Les tapisseries étaient en lambeaux, les paillasses sentaient l' humidité et le voile qui pendait aux baldaquins des lits était troué.

La pièce principale, au rez-de-chaussée, n'était guère mieux, même si à première vue, elle paraissait plus propre
que les dortoirs.

 
Mais c'était uniquement parce que des hommes vivaient ici.

Se retournant avec dédain, elle soupira et regarda froidement les serviteurs.

Eléonore les regarda un à un dans les yeux avant de parler :

- J'ai demandé à ce que ce chaudron soit nettoyé avant mon retour, cela fait plus de deux heures et ce n'est toujours pas fait.

Aucun des serviteurs ne répondit, et aucun ne bougea pour toucher le chaudron
en question.

La jeune femme essuya ses doigts sur son tablier pour écarter les cheveux de son visage du revers de la main.

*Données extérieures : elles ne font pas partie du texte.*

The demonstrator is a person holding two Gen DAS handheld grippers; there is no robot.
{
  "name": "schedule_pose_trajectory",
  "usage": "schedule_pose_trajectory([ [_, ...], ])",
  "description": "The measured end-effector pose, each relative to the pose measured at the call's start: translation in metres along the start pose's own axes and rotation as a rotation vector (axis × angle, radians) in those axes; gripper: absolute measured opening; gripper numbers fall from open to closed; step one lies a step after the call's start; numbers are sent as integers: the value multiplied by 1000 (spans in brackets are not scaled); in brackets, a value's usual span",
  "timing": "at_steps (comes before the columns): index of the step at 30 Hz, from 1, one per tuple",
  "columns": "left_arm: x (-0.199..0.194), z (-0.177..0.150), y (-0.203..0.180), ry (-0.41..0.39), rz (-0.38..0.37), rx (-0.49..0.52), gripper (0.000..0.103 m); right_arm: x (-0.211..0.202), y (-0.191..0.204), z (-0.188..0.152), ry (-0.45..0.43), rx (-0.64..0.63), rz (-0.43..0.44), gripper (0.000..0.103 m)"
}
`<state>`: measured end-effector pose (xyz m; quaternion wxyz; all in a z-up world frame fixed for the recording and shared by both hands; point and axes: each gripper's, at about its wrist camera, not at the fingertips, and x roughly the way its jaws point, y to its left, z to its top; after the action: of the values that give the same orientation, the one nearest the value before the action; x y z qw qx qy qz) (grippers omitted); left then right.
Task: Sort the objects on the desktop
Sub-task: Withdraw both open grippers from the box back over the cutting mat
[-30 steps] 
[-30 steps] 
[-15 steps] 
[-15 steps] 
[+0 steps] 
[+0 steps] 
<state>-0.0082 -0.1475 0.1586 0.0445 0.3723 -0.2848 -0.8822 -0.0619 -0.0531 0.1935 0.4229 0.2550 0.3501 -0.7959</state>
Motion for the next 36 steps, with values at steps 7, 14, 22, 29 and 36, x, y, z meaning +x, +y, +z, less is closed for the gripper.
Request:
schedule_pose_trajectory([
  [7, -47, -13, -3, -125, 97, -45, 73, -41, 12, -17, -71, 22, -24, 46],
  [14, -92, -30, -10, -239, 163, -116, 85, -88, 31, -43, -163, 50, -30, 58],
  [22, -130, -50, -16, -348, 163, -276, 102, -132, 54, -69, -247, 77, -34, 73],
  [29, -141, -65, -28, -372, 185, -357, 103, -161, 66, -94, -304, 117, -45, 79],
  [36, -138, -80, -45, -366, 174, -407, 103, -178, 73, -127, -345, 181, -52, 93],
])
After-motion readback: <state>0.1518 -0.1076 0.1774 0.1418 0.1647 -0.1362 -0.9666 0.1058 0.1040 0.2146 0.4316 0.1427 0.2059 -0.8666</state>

Elle ramassa les boucles avec un morceau de cuir pour qu'elles ne tombent pas sur son visage pendant qu'elle aidait à nettoyer.

-Le duc m'a demandé d'agir en tant que maîtresse du château, souhaitez-vous répondre à sa fureur ? Eh bien, je ne serai pas la seule à souffrir si je n'approuve pas la façon dont les choses sont faites.

Eléonore aurait préféré ne pas avoir recours à des menaces, mais les domestiques  refusaient de l'écouter.

Il lui fallut toute la matinée pour lutter contre son poste vacant.

 
Au début, elle avait essayé de remplacer les roseaux de la pièce principale par de la paille neuve et propre, mais en vain.

Ensuite, elle avait essayé de faire retirer les toiles d'araignées des poutres au-dessus de la table à manger, mais elles avaient toujours refusé de le faire.

La même chose s'était produite lorsqu'elle avait tenté de faire enlever les décombres qui se trouvaient à côté de la palissade.

Lorsqu’elle avait demandé à voir le
maçon local, on s’était moqué d’elle.

-Je ne sais pas combien de temps votre seigneur sera absent, mais je sais que puisque vous ne voyez pas clairement les améliorations autour de vous...

Eléonore regarda ses mains, les tordant d'
horreur, laissant volontairement les serviteurs inquiets.

Cela sembla avoir son effet, car l'une des filles les plus grandes s'avança.

-Madame, dit-elle en faisant une petite révérence. Nous ne savons pas comment faire.

 
-Tu ne sais pas comment nettoyer un chaudron ? demanda Eléonore, incrédule.
Comment est-ce possible ? C'est très simple.

-Ce que je voulais dire madame, c'est qu'on ne nous a pas dit quelles sont nos tâches.
Qui videra le chaudron ? Qui doit remplacer la paille ?

La servante haussa doucement les épaules et baissa les yeux sur ses pieds sales, frappant un caillou avec.

-Le roi Brian nous a tous envoyé travailler ici. Nos terres ont été ravagées par les guerres, nous n’avions donc pas non
plus de foyer où retourner. Les Vikings ont incendié nos fermes et le roi nous a donné la possibilité de travailler comme serviteurs pour mon seigneur pendant qu'il était son prisonnier.

 
-Comment t'appelles-tu ? demanda Eléonore.

 
Pas étonnant que le château s'effondre ! Le seigneur ne s'en souciait pas.

 
-Naja.

La servante leva brièvement la tête et regarda ses pieds.

Elle prit le bord de son tablier dans sa main et tira sur une ficelle qui pendait.

 
-Est-ce que quelqu'un sait comment nettoyer la paille ? demanda Eléonore au groupe.

L'une des servantes leva un bras tremblant, regardant autour d'elle pour voir si elle était la seule.

-Parfait, prends donc en charge la tâche.
Faites un feu près de la clôture et choisis six autres personnes pour t'aider. Les autres nettoieront les toiles d'araignées des chevrons.
Nous commencerons par nettoyer la
pièce principale et la cuisine, avant de passer au plan du dernier étage. Je veux que cette demeure brille avant le retour de votre seigneurie, je suppose que nous voulons tous le satisfaire.